It is demand for oil that may peak as governments adapt to the problems of global warming, security of supply and an amplitude of market volatility that could bring economic ruin to nations and then the world. Oil-demand may be reduced preemptively to the production peak (peak oil) through more efficient vehicle technologies and finding alternative energy sources. Ultimately electricity is seen as the best “supply vector” for delivering energy to users. Probably it is a game of “tag” between reducing demand and falling supply; whichever comes first will win-out.

Peak Oil is the global term used to describe an eventuality when world oil production reaches a maximum, and then relentlessly falls. Such “peak” models are based on an inexorable rise in demand for oil, against an infrastructural lack by which to meet that demand (i.e. you can’t pump out more). Supply-demand gaps are to be expected en route but once the peak is reached, the shortfall in supply is catastrophic. As a rider to this, it should be noted that there is no such thing really as “global peak oil” since different fields, under the control of various regimes will peak at different times, thus shifting the emphasis of economic and political control across the globe. Those without oil will become weak and those with plenty of it will become strong – or targets for other nations who want to grab their oil.

Now, the assumption of relentless demand has been called into question in a new report entitled “The Beginning and End of Oil” by Peter Hughes, who is a director of Arthur D. Little’s global energy and utilities practice. The main issues surrounding oil, climate change, security of supply, and an amplitude of market volatility that could bring economic ruin to nations and then the world, are lucidly clear. Rather than simply waiting in a spirit of foregone conclusion for these calamities to unfold, it is likely that governments will be forced to act preemptively to anticipate and provide alternatives, which will curb demand for oil.

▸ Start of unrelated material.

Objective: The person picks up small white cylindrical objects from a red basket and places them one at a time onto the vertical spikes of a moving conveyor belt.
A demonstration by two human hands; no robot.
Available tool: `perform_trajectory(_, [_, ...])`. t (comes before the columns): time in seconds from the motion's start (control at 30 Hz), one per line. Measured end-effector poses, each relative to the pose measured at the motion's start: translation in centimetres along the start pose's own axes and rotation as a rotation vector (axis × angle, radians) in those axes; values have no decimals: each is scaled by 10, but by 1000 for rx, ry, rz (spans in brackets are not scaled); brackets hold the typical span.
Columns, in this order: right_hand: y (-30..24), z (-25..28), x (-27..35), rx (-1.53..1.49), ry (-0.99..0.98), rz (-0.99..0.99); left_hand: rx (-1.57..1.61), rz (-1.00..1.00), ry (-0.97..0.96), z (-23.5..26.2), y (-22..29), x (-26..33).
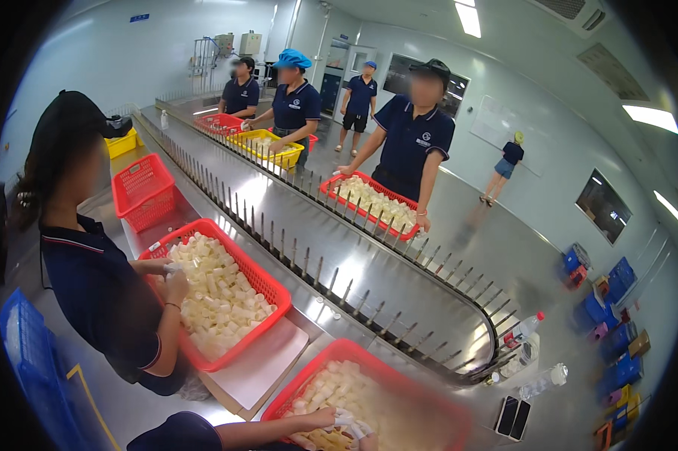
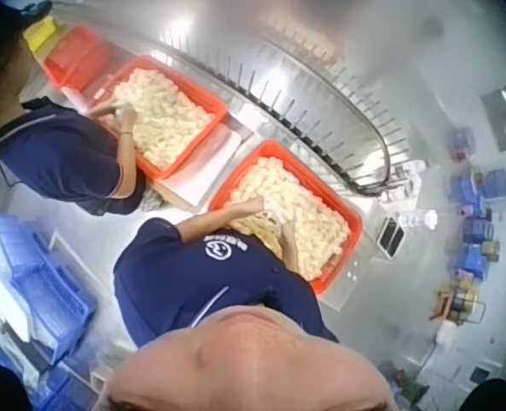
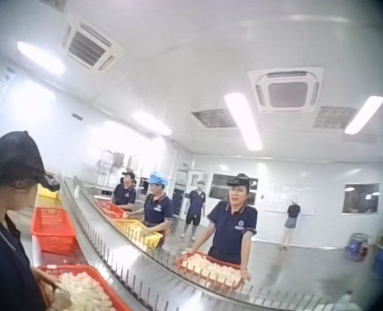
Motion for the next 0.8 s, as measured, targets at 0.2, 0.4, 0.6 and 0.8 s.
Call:
perform_trajectory(0.2, [3,-5,2,12,12,23,3,-39,-120,-14,24,13])
perform_trajectory(0.4, [7,7,-1,-10,36,21,-122,-62,-117,-17,41,26])
perform_trajectory(0.6, [12,21,2,-27,77,-3,-403,-387,-15,-16,70,31])
perform_trajectory(0.8, [23,45,3,-53,101,-1,-486,-301,-42,-22,48,18])
Point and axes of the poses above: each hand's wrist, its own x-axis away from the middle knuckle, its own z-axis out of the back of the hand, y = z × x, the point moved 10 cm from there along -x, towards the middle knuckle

It is a global energy-mix that is to be contrived, rather than a single solution, which there is not. The recent hike to $150 and then a crash to $30 for a barrel of oil hand in hand with the credit crunch, makes it clear to most governments that deliberately reducing our demand on oil is a policy imperative. Of all the energy-resources, oil is especially vulnerable since more than half of the world’s 30 billion barrel annual count goes to fuel transportation. The absence of alternatives to oil-based fuels has cemented the outstanding stature of oil as literally empowering the engines of progress.